Diz-se que o poder corrompe, e o poder absoluto corrompe absolutamente. O cádi Moro está corrompido pela vaidade. Em nome do combate à corrupção atropelou as principais conquistas de Direitos Humanos da Idade Moderna, em especial no que diz respeito ao sistema jurídico, o habeas corpus, a presunção de inocência e o direito ao devido processo legal. Não há limite para o seu poder. O único limite que poderia haver são as instâncias judiciais superiores, que parecem intimidadas por sua agressividade.
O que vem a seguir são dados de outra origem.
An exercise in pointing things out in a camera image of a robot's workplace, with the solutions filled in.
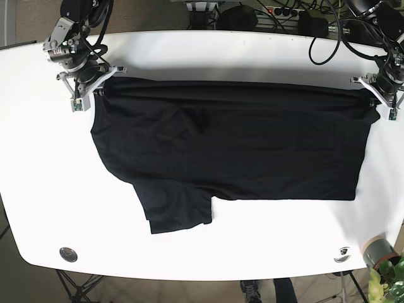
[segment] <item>green leaf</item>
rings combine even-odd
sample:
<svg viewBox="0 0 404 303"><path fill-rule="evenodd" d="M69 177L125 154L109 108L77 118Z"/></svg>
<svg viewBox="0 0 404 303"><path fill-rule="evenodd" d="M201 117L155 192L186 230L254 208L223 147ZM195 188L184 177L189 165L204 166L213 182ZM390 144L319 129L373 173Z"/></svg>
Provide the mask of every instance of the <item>green leaf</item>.
<svg viewBox="0 0 404 303"><path fill-rule="evenodd" d="M390 293L393 297L404 295L404 282L398 281L390 288Z"/></svg>
<svg viewBox="0 0 404 303"><path fill-rule="evenodd" d="M380 274L373 268L371 268L371 281L380 283Z"/></svg>
<svg viewBox="0 0 404 303"><path fill-rule="evenodd" d="M401 295L397 298L395 298L394 302L395 303L402 303L404 301L404 295Z"/></svg>
<svg viewBox="0 0 404 303"><path fill-rule="evenodd" d="M404 261L398 263L394 267L394 273L396 274L396 278L399 280L404 280Z"/></svg>
<svg viewBox="0 0 404 303"><path fill-rule="evenodd" d="M369 295L373 300L380 300L383 297L383 287L375 280L369 281Z"/></svg>
<svg viewBox="0 0 404 303"><path fill-rule="evenodd" d="M387 275L394 268L391 261L383 261L380 263L379 272L381 275Z"/></svg>

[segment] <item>screw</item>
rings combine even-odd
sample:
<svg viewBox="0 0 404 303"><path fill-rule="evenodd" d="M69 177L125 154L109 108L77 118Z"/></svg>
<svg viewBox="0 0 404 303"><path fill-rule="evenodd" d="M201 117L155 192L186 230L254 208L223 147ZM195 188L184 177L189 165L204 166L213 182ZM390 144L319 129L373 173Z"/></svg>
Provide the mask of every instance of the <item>screw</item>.
<svg viewBox="0 0 404 303"><path fill-rule="evenodd" d="M57 46L57 41L56 40L52 40L50 42L50 47L52 47L53 49Z"/></svg>

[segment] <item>jeans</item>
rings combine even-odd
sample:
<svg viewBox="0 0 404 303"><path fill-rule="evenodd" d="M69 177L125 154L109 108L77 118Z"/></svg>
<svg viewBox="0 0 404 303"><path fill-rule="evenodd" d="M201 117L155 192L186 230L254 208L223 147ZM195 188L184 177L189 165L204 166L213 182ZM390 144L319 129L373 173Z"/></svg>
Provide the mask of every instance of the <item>jeans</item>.
<svg viewBox="0 0 404 303"><path fill-rule="evenodd" d="M274 279L276 303L297 303L295 289L290 278Z"/></svg>

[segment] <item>metal frame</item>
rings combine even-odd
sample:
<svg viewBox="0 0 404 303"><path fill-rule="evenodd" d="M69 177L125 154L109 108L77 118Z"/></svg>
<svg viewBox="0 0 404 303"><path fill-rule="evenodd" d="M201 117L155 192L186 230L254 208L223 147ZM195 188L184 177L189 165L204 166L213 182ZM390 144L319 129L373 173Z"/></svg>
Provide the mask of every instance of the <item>metal frame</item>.
<svg viewBox="0 0 404 303"><path fill-rule="evenodd" d="M82 286L78 286L63 270L56 270L56 273L62 282L65 291L68 293L71 303L100 303L99 301L91 301L90 298L87 297L87 294L93 290L105 278L105 276L91 275L91 277ZM76 289L76 293L74 295L70 292L65 280Z"/></svg>
<svg viewBox="0 0 404 303"><path fill-rule="evenodd" d="M358 284L358 281L356 280L356 278L354 277L354 274L352 272L353 271L350 270L350 271L344 271L344 272L341 272L341 273L334 273L335 276L340 276L341 277L341 291L338 292L335 295L332 295L331 297L328 297L328 298L325 298L323 300L317 301L316 303L325 303L325 302L328 302L328 301L331 301L331 300L334 300L334 299L337 299L337 298L341 299L341 303L348 303L347 290L345 288L345 281L344 281L344 276L347 276L347 275L350 275L350 277L351 277L353 283L355 284L355 286L356 286L360 296L362 297L364 303L369 303L367 301L367 299L366 299L366 296L365 296L364 292L360 288L360 286Z"/></svg>

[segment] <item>flower pot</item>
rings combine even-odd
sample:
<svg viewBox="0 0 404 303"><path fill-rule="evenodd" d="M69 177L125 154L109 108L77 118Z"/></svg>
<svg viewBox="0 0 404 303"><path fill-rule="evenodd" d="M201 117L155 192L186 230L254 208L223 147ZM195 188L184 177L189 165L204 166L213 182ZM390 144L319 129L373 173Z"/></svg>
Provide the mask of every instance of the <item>flower pot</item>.
<svg viewBox="0 0 404 303"><path fill-rule="evenodd" d="M396 265L400 260L400 255L393 246L382 237L375 237L368 241L361 250L363 259L367 267L379 270L380 263L390 260Z"/></svg>

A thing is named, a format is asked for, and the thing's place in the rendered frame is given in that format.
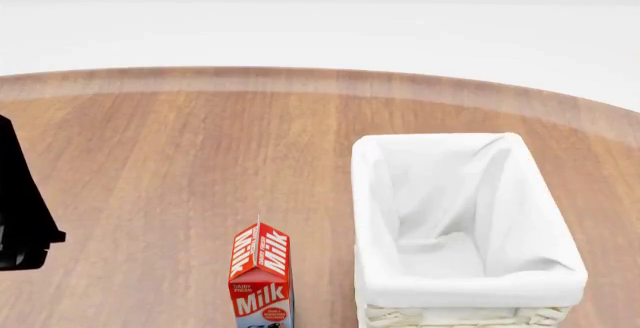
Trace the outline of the red and white milk carton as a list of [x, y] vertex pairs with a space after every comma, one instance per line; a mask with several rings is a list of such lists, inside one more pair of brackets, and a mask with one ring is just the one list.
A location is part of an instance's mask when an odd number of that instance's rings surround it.
[[260, 221], [236, 234], [228, 288], [236, 328], [294, 328], [289, 235]]

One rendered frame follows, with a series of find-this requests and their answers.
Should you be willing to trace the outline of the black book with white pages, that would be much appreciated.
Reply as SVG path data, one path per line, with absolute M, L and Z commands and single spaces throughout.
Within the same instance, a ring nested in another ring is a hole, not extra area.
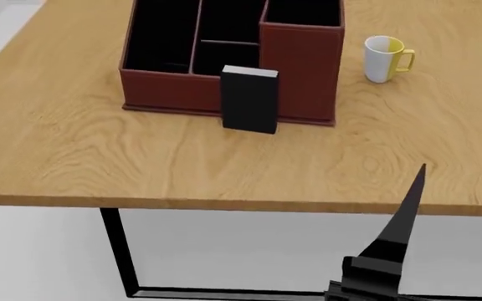
M 273 135 L 278 124 L 279 72 L 226 65 L 220 74 L 223 127 Z

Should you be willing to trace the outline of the dark red compartment caddy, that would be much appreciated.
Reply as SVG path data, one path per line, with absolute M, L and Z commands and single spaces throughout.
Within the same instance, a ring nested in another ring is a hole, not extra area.
M 221 114 L 227 65 L 279 73 L 278 119 L 334 125 L 343 0 L 133 0 L 125 110 Z

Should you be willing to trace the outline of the black metal table frame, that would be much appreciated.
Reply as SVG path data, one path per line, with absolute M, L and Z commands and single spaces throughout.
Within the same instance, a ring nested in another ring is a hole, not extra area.
M 280 290 L 242 290 L 219 288 L 160 288 L 142 287 L 136 276 L 121 216 L 115 208 L 100 210 L 120 279 L 127 298 L 158 298 L 188 301 L 325 301 L 323 292 Z M 406 295 L 399 301 L 482 301 L 482 297 Z

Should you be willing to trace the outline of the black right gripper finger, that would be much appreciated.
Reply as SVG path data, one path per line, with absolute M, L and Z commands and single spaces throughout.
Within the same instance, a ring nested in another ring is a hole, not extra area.
M 425 184 L 426 165 L 418 171 L 400 207 L 378 237 L 356 258 L 356 266 L 375 273 L 401 275 Z

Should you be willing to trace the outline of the white and yellow mug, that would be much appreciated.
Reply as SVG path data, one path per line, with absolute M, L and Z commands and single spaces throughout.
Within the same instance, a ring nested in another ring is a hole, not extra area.
M 396 73 L 409 72 L 414 61 L 415 51 L 406 49 L 400 39 L 377 35 L 364 42 L 364 74 L 373 83 L 383 84 Z

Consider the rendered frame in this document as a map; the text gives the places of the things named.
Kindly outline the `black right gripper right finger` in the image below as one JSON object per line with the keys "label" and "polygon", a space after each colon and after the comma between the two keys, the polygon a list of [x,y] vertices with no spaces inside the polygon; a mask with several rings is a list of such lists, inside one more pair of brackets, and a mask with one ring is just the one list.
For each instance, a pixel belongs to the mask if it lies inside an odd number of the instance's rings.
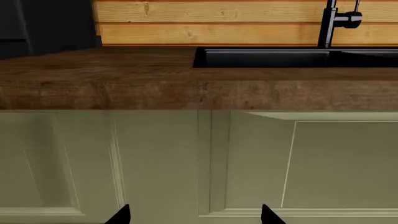
{"label": "black right gripper right finger", "polygon": [[262,224],[286,224],[275,212],[273,212],[267,205],[262,205],[261,210]]}

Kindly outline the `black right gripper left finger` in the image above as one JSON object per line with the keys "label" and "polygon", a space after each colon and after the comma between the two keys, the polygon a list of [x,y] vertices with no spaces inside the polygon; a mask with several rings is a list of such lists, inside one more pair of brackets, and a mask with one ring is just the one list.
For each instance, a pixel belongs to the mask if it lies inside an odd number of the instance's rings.
{"label": "black right gripper left finger", "polygon": [[123,206],[105,224],[130,224],[131,212],[129,204]]}

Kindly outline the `olive green cabinet door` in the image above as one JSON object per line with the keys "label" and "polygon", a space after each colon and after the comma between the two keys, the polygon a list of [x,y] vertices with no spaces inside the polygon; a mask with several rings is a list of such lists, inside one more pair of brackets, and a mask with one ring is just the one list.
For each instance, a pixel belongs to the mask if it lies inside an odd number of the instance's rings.
{"label": "olive green cabinet door", "polygon": [[0,112],[0,224],[197,224],[198,113]]}
{"label": "olive green cabinet door", "polygon": [[199,111],[200,224],[398,224],[398,112]]}

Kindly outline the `dark wooden countertop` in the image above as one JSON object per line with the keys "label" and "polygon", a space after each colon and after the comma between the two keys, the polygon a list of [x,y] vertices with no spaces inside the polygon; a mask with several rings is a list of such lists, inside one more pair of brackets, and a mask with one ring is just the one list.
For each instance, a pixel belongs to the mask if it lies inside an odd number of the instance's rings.
{"label": "dark wooden countertop", "polygon": [[193,68],[193,47],[0,60],[0,110],[398,111],[398,68]]}

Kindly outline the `black kitchen sink basin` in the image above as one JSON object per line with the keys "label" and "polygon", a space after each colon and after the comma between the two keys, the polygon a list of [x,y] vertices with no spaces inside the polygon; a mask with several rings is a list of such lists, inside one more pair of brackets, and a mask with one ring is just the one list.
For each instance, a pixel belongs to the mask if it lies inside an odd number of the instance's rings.
{"label": "black kitchen sink basin", "polygon": [[398,48],[199,47],[194,68],[398,68]]}

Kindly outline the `black kitchen faucet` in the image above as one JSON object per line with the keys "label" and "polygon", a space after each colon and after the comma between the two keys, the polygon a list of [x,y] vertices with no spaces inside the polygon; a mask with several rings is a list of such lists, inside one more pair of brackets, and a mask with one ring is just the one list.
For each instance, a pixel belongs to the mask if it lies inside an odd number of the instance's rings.
{"label": "black kitchen faucet", "polygon": [[360,0],[356,0],[354,11],[339,13],[336,7],[337,0],[327,0],[323,10],[317,48],[329,49],[331,47],[333,32],[336,27],[355,29],[362,22],[362,13],[358,11]]}

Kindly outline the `dark grey tall appliance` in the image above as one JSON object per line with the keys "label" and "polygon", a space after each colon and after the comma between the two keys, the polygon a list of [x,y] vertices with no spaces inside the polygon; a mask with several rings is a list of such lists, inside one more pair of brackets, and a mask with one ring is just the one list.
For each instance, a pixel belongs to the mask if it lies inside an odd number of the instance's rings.
{"label": "dark grey tall appliance", "polygon": [[100,46],[93,0],[0,0],[0,60]]}

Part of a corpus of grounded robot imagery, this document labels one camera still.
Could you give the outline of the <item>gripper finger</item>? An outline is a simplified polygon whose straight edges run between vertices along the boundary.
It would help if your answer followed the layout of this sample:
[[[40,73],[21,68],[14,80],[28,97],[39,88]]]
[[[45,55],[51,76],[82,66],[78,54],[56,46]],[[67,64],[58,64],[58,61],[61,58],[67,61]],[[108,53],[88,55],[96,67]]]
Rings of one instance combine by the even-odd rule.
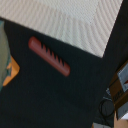
[[[0,57],[10,57],[10,48],[4,30],[4,22],[0,20]]]

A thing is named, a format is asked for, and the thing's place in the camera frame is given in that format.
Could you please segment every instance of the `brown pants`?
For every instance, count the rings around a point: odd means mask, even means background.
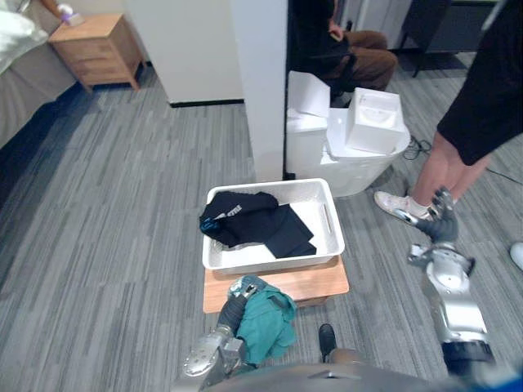
[[[385,90],[398,64],[396,56],[387,50],[385,36],[377,31],[346,31],[345,37],[351,44],[349,50],[356,56],[352,79],[361,87]],[[344,58],[324,78],[339,78],[348,60]]]

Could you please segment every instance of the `black shoe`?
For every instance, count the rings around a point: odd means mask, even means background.
[[[337,347],[333,327],[330,324],[323,324],[318,330],[318,339],[320,340],[321,362],[325,363],[327,355]]]

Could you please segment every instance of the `gray carpet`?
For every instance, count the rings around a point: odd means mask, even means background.
[[[389,88],[418,138],[431,139],[463,83],[465,67],[443,63],[412,79],[402,58]],[[152,69],[140,82],[137,93],[79,91],[2,206],[0,264],[11,266],[0,292],[2,391],[167,391],[217,321],[202,313],[197,217],[213,186],[253,181],[244,107],[171,109]],[[502,147],[491,167],[523,180],[522,144]],[[403,193],[424,158],[397,160],[373,189]],[[299,310],[297,344],[269,363],[317,362],[317,328],[329,322],[338,344],[371,364],[445,377],[422,273],[405,260],[426,239],[381,212],[373,189],[336,200],[351,291]],[[522,190],[485,173],[457,207],[500,363],[523,358],[523,272],[507,254],[523,238]]]

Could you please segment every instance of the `green towel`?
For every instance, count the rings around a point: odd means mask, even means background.
[[[245,306],[237,337],[247,346],[247,363],[259,364],[268,357],[280,357],[296,341],[291,320],[296,304],[278,288],[267,285]]]

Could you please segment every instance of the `black shorts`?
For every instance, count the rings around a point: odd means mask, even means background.
[[[482,38],[467,80],[438,124],[466,165],[523,132],[521,1],[509,1]]]

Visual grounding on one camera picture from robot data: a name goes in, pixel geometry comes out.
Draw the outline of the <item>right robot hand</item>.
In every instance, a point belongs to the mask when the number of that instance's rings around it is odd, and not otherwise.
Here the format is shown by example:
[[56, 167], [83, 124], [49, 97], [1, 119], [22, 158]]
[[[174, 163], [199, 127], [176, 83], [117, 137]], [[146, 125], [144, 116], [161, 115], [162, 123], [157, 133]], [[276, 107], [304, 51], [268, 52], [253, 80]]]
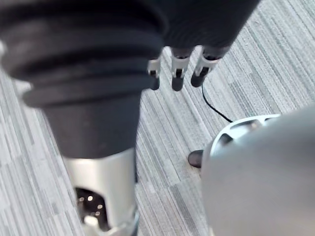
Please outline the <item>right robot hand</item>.
[[171, 50], [172, 88], [202, 51], [192, 86], [228, 52], [256, 0], [3, 0], [3, 70], [31, 89], [24, 103], [51, 126], [87, 236], [135, 236], [140, 100], [159, 88]]
O cádi Moro acabou com a democracia no Brasil. Se ele pode gravar e divulgar conversas da Presidenta ele pode tudo. No caso, foi um ato de vendeta pelo fato de que Lula, como ministro, aparentemente escapou de suas garras, impedindo o que seria horas sem fim de seu estrelato na mídia. Torço para que, no dia 18, haja uma resposta adequada a essa impertinência, que, afinal, se revelou inútil do ponto de vista criminal. Na realidade, as conversas gravadas são inócuas. Não fosse o esforço da TV Globo para lhes dar conteúdo seriam uma boa prova da inocência de Lula em todo esse processo. (Fonte: aqui).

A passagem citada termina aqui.